Kann sich eine Ernährungsumstellung ebenfalls positiv auswirken?
Definitiv. Endometriose ist eine ganzkörperliche Erkrankung. Oft finden sich Störungen des Immunsystems, Magen-Darm-Beschwerden, Müdigkeit, Abgeschlagenheit vor. Verdauungsprobleme sind häufig. Eine generelle Empfehlung kann es da gar nicht geben. Jedoch bewirkt eine Ernährungsumstellung eine mitunter große Befundverbesserung bei den Patientinnen. Auch Allergien und Unverträglichkeiten können durch eine Endometrioseerkrankung getriggert werden. Zusätzlich helfen Yoga und autogenes Training, den Alltag mit einer chronischen Erkrankung besser zu meistern.
Woran liegt es, dass es oft sehr lang bis zur Diagnose dauert?
Endometriose ist ein Chamäleon der Medizin. Viele Symptome können auf verschiedene Erkrankungen hindeuten.
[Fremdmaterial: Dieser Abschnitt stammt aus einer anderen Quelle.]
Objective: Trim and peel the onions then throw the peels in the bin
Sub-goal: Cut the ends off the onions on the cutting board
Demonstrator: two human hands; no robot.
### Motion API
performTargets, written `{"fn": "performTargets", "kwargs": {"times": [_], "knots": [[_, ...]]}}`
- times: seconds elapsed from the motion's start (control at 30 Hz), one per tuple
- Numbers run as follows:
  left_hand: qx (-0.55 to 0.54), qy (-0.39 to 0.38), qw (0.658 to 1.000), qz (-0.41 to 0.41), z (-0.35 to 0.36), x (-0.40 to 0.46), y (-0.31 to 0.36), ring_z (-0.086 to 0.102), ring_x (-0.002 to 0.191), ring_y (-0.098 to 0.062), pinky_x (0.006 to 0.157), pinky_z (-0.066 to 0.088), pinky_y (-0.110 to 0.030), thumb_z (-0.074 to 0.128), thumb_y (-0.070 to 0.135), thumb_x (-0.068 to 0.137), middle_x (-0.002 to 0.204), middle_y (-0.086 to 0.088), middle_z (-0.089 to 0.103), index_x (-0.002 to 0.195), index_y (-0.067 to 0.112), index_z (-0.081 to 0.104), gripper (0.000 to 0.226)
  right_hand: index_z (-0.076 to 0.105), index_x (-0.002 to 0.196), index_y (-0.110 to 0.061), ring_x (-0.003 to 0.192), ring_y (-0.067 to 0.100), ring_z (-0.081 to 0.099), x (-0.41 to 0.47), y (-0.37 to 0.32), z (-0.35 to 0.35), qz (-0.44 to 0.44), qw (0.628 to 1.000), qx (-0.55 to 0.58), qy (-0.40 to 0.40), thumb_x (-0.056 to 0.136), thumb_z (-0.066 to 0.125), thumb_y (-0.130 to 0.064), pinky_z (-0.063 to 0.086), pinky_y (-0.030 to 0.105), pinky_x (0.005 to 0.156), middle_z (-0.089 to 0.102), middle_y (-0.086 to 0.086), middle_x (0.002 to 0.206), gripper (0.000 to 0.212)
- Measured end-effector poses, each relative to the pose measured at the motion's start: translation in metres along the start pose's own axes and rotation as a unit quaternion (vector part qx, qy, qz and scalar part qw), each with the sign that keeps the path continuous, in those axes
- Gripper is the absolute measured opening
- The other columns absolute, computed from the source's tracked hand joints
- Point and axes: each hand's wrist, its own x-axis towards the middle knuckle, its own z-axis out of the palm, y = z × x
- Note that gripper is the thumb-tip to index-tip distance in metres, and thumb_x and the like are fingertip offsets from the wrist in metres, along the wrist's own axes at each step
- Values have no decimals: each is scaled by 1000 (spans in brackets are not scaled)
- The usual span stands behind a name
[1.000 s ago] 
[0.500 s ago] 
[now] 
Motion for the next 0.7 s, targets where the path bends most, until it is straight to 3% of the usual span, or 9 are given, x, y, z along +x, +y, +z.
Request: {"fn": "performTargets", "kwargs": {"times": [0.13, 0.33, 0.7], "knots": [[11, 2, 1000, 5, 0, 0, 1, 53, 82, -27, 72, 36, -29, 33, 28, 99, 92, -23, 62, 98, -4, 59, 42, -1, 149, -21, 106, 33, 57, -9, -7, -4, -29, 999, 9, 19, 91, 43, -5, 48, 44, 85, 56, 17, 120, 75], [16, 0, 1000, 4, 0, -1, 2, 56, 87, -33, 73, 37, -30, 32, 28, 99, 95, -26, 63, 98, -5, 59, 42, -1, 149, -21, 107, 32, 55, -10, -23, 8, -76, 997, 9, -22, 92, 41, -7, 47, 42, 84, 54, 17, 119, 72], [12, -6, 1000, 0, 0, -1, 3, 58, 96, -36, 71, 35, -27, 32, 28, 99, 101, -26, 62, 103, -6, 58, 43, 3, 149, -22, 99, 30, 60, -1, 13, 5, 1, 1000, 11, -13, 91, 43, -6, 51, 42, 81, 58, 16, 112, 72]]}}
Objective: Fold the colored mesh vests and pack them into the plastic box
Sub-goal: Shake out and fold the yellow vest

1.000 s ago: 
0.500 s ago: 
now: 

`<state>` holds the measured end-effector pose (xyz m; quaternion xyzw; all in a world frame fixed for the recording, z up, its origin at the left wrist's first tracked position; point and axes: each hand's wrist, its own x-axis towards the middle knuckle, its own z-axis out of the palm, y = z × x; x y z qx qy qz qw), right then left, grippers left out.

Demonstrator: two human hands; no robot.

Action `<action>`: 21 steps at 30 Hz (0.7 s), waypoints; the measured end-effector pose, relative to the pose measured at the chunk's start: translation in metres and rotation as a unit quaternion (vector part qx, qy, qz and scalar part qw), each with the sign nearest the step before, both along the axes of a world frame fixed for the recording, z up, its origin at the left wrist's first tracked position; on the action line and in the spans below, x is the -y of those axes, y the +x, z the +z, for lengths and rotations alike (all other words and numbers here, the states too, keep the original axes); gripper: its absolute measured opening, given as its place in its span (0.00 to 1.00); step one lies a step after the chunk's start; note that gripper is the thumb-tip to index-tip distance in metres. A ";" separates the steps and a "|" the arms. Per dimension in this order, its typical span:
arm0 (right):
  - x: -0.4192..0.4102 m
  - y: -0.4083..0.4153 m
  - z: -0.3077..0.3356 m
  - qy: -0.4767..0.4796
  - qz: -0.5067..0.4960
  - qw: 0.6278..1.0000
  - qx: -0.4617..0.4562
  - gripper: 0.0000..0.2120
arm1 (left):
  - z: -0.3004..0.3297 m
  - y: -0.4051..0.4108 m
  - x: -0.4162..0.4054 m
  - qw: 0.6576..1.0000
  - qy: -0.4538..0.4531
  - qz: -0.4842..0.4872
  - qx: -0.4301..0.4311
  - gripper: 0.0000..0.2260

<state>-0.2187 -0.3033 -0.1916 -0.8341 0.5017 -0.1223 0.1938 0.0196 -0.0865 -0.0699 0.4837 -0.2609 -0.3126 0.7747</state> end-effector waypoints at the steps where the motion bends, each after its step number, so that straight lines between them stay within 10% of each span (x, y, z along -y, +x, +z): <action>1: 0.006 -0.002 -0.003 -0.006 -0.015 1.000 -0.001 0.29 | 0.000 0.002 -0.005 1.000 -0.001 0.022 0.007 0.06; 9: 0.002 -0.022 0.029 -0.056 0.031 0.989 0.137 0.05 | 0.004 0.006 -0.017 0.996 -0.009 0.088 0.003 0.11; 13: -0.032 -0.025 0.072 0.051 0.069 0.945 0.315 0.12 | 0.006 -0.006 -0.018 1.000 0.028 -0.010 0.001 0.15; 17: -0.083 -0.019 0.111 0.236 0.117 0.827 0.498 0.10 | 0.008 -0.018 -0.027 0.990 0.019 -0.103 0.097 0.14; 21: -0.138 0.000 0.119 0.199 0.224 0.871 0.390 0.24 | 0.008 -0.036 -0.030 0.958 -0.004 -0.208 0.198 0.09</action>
Je nachdem, bei welcher Fachrichtung man zuerst vorstellig wird, kann es passieren, dass die Diagnostik und Behandlung variiert. Aufgrund der unterschiedlichen Symptom- und Beschwerdebilder werden Fehldiagnosen, wie zum Beispiel Entzündungen der Eierstöcke, psychogene Beschwerden oder Prämenstruelles Syndrom (PMS), häufiger gestellt als die richtige Diagnose. Außerdem gibt es noch zu wenige Experten in diesem Bereich.